Кто ж не слышал о Янгхааре Каапо?
И неужели именно он…
— Подай, — Тридуб указал на кубок, забытый мною на столе.
Он заговорил, когда я вернулась на прежнее место.
Этот год для семьи Ину выдался тяжелым.
Нет, не оскудели земли могучего рода, не отвернулась удача от моих братьев. По-прежнему выходили в море драконоголовые боевые корабли и возвращались с добычей, по-прежнему родила золотую пшеницу земля, а леса дарили меха драгоценные. И груженые доверху, выползали ладьи уже не на войну — на торг, чтобы вернуться с тканями, кожами, стеклом и фарфором. Вина везли и золото…
Пожалуй, в том и беда, что богат был род Ину.
Могуч.
И корни его уходили в прошлое, переплетаясь с корнями иных родов.
Двенадцать их было, проросших из пшеничного семени, что обронила мать всего сущего, когда делила меж людьми золотую удачу. А о тринадцатом вспоминать не принято.
Опасно даже.
Древняя кровь, сродняясь с кровью, объединяла. И оглянувшись однажды, понял вдруг кёниг Вилхо, что древо рода его — лишь одно из многих.
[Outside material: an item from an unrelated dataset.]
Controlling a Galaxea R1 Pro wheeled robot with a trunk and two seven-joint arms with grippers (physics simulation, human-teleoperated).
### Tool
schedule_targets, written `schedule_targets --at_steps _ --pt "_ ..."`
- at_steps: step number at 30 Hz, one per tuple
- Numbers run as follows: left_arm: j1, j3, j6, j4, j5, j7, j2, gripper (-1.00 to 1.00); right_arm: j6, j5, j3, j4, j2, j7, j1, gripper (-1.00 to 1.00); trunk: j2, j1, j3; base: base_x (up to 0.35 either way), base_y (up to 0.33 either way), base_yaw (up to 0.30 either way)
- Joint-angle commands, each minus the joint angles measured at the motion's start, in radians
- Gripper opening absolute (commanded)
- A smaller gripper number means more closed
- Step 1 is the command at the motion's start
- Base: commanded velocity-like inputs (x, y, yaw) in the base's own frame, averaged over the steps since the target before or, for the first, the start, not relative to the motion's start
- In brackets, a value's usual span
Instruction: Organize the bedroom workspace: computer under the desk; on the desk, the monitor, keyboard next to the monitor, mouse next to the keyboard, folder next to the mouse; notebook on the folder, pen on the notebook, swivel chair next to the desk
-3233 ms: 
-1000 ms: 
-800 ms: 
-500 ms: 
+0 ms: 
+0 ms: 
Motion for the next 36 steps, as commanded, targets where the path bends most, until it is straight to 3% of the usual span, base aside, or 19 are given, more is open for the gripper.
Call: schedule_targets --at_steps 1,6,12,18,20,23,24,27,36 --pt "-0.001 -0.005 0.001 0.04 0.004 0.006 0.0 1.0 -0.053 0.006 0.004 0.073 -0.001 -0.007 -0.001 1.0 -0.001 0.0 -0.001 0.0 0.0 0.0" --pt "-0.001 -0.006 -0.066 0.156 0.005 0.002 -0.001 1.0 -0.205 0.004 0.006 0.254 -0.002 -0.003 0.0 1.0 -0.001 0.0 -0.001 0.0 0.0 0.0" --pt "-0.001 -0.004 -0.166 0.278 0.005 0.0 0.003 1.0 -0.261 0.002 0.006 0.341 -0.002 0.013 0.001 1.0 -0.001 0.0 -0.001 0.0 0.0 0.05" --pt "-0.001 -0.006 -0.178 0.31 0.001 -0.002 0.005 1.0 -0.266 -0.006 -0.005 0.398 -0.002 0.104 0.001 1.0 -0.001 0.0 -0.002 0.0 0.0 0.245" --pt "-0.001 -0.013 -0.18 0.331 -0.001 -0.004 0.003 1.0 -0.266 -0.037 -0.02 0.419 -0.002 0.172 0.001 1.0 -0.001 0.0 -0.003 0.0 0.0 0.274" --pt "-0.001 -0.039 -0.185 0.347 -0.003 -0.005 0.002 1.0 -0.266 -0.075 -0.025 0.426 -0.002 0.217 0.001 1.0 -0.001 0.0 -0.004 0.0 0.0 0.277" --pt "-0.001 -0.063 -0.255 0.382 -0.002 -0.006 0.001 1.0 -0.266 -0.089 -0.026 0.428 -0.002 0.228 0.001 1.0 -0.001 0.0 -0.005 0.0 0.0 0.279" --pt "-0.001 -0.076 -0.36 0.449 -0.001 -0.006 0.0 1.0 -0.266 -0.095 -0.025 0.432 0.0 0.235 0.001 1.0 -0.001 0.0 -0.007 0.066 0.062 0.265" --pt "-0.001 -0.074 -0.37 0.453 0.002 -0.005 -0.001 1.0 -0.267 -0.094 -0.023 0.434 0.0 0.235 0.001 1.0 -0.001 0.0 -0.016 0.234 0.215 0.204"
Не самое высокое оно. Не самое раскидистое. И не самое крепкое.
Кто и когда заронил кёнигу мысль об измене?
Не о той, близкой, почти совершенной, что ткут безлунными ночами, связывая слово со сталью, ненавистью полотно расшивая, но еще о нерожденной, живущей сугубо в мыслях, за которые, как говорят, не судят.
Да и не посмел бы учинить суд Вилхо.
Тронь одного, и многие восстанут. А против всех не удержаться даже Янгхаару.
И тогда иной путь избрал Вилхо.
Позвал он в Олений город старейшин от хитрых каамов, вайенов, туиров и всех, кого еще недавно числил врагами. Встретил их ласково, поднес каждому чашу золотую.
Назвал другом.
Да набросил на плечи плащ белый, который только советники носить могут.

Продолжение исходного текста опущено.